Barron has not alleged in his complaint, or provided the court with medical evidence to show, that the blood tests conducted by the independent endocrinologist were inaccurate or that his Testosterone levels dropped below the normal range between January and June of 2009. Had his levels dropped during this period, Barron could have reapplied for a TUE before the St. Jude Classic, which is permitted under the Program, but did not do so. The court has not been provided with the additional information that the TUE Committee received from Barron after he tested positive in June; however, Barron has not claimed that the additional information would reveal that he had abnormally low Testosterone levels between January and June of 2009.

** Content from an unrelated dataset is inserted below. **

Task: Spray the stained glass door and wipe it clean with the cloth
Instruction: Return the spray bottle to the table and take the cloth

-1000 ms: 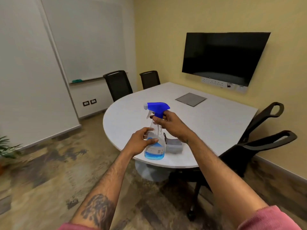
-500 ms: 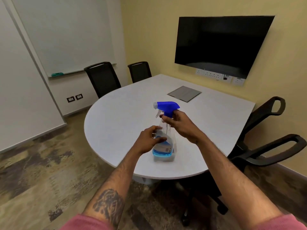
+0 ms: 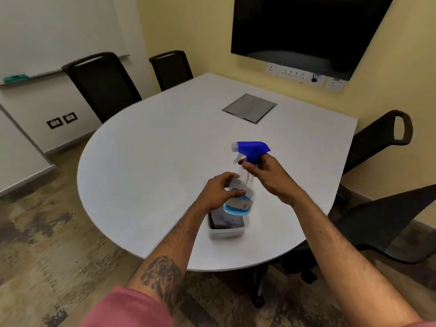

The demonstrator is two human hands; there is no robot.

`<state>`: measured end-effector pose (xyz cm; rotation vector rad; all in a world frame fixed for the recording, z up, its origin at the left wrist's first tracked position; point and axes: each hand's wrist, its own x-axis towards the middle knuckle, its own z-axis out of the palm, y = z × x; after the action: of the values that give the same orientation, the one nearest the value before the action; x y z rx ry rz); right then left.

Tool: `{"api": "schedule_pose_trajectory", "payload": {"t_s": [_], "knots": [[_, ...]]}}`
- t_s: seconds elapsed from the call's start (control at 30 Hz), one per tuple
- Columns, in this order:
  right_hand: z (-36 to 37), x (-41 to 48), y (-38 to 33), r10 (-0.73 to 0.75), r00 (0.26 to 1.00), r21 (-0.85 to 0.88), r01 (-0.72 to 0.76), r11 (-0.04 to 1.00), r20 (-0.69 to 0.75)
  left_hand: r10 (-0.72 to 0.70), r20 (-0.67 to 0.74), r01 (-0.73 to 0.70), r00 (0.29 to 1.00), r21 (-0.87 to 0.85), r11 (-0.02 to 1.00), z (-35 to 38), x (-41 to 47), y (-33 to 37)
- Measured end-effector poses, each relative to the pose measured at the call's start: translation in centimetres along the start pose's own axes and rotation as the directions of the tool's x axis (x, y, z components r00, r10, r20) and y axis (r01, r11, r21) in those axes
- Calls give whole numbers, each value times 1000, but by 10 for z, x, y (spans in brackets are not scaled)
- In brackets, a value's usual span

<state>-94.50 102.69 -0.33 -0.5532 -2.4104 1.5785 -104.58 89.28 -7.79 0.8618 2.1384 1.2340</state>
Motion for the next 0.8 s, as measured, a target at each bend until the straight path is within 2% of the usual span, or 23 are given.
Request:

As for the sanction itself, it was imposed by Commissioner Finchem based on Barron’s intentional and continued use of Testosterone. In his October 20 letter, the Commissioner outlined the bases for his decision, the terms of the sanction, and Barron’s right to appeal the decision. The Program authorizes the Commissioner to impose a one-year suspension for this violation, a sanction that also appears to be consistent with the World Anti-Doping Code. The Commissioner even took into consideration Barron’s desire to compete in the 2010 Q-School, and therefore decided to make the suspension retroactive to September 20, 2009, so that Barron could participate in the 2010 Q-School. Based on this record, the court finds that Barron has not shown a likelihood of success that the one-year sanction imposed for his use of Testosterone was arbitrary, unreasonable, or unfair.